Excerpts from a dataset

- - - -

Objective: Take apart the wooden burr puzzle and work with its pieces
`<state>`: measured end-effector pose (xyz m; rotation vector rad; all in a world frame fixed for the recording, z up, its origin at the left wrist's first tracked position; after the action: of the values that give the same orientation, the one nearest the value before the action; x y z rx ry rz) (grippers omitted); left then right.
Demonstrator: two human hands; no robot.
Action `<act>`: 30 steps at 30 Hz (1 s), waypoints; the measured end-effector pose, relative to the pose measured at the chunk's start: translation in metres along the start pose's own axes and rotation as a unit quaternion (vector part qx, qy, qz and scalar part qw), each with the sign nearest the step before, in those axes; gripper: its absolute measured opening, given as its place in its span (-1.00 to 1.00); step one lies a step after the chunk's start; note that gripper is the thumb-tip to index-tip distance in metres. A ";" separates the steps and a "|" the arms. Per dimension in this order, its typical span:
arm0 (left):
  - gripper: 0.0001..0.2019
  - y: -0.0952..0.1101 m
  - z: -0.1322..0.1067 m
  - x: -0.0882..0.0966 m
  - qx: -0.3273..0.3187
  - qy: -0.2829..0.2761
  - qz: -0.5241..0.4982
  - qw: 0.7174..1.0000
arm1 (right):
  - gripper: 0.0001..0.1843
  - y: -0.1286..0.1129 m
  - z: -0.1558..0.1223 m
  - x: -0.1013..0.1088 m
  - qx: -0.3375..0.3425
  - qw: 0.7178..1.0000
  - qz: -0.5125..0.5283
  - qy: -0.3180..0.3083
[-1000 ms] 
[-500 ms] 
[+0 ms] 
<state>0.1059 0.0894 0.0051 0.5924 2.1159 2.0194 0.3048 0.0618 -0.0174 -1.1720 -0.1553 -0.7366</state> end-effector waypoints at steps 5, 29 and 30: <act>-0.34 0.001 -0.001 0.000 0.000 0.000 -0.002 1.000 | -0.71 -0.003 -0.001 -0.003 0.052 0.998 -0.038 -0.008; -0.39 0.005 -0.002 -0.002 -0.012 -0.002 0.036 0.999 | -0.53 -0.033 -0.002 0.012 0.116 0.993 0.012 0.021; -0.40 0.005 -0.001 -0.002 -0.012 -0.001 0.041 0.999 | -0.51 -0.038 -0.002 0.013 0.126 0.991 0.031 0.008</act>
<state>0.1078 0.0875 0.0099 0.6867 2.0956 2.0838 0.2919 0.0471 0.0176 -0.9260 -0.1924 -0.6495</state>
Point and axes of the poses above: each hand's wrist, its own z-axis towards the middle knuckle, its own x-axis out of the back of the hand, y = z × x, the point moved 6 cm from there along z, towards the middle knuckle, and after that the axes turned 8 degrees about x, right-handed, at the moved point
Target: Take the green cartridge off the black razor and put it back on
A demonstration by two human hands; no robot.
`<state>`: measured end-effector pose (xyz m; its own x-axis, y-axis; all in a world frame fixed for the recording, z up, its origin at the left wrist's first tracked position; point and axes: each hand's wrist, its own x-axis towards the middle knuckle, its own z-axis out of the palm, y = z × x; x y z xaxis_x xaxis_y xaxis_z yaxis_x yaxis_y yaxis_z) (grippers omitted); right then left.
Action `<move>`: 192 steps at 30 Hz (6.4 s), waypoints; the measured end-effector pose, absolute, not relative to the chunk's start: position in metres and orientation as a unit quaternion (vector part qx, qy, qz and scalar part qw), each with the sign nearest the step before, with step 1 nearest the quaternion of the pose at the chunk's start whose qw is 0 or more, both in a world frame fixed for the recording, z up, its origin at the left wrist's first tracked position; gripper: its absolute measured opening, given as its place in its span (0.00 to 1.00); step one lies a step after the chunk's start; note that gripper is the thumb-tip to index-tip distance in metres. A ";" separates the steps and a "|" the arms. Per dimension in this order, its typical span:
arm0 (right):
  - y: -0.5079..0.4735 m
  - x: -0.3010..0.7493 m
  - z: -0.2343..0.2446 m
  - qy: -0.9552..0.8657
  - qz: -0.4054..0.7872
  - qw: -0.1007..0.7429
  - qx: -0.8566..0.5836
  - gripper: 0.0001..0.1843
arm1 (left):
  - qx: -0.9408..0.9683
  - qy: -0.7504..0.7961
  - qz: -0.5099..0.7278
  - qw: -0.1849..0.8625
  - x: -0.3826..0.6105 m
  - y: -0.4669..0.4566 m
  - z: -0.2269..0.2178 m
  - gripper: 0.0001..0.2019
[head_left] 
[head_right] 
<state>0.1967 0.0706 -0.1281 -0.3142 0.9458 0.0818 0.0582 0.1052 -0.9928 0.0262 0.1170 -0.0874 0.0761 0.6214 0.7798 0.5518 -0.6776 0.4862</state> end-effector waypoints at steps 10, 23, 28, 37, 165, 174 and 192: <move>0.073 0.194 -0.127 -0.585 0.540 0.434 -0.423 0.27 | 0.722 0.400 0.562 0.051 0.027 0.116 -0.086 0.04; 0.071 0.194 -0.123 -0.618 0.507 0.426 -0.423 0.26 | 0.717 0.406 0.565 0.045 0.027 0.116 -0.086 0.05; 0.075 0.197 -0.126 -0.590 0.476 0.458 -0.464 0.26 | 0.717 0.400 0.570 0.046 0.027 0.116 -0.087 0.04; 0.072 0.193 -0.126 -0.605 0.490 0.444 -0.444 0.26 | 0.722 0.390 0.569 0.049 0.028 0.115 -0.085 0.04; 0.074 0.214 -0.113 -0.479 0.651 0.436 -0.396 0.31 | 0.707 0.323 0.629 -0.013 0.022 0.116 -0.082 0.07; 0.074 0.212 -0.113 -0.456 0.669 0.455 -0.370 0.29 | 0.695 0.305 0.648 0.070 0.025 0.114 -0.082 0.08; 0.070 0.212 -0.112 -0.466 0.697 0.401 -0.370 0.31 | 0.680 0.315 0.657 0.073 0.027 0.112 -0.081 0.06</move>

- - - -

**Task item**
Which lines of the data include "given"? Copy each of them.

**Response to this task**
Action `<act>`: 30 steps at 30 Hz (1 s), waypoints; the measured end-effector pose, relative to the pose measured at the chunk's start: translation in metres along the start pose's own axes and rotation as a unit quaternion (vector part qx, qy, qz and scalar part qw), each with the sign nearest the step before, in those axes; gripper: its absolute measured opening, given as its place in its span (-1.00 to 1.00); step one lies a step after the chunk's start; note that gripper is the thumb-tip to index-tip distance in metres. A ";" separates the steps and a "|" the arms. Per dimension in this order, its typical span:
Action `<move>`: 192 steps at 30 Hz (6.4 s), waypoints; the measured end-effector pose, absolute, not relative to the chunk's start: position in metres and orientation as a unit quaternion (vector part qx, qy, qz and scalar part qw), each with the sign nearest the step before, with step 1 nearest the quaternion of the pose at the chunk's start whose qw is 0 or more, both in a world frame fixed for the recording, z up, its origin at the left wrist's first tracked position; gripper: its absolute measured opening, given as its place in its span (0.00 to 1.00); step one lies a step after the chunk's start; note that gripper is the thumb-tip to index-tip distance in metres. A ";" separates the steps and a "|" the arms. Per dimension in this order, its typical span:

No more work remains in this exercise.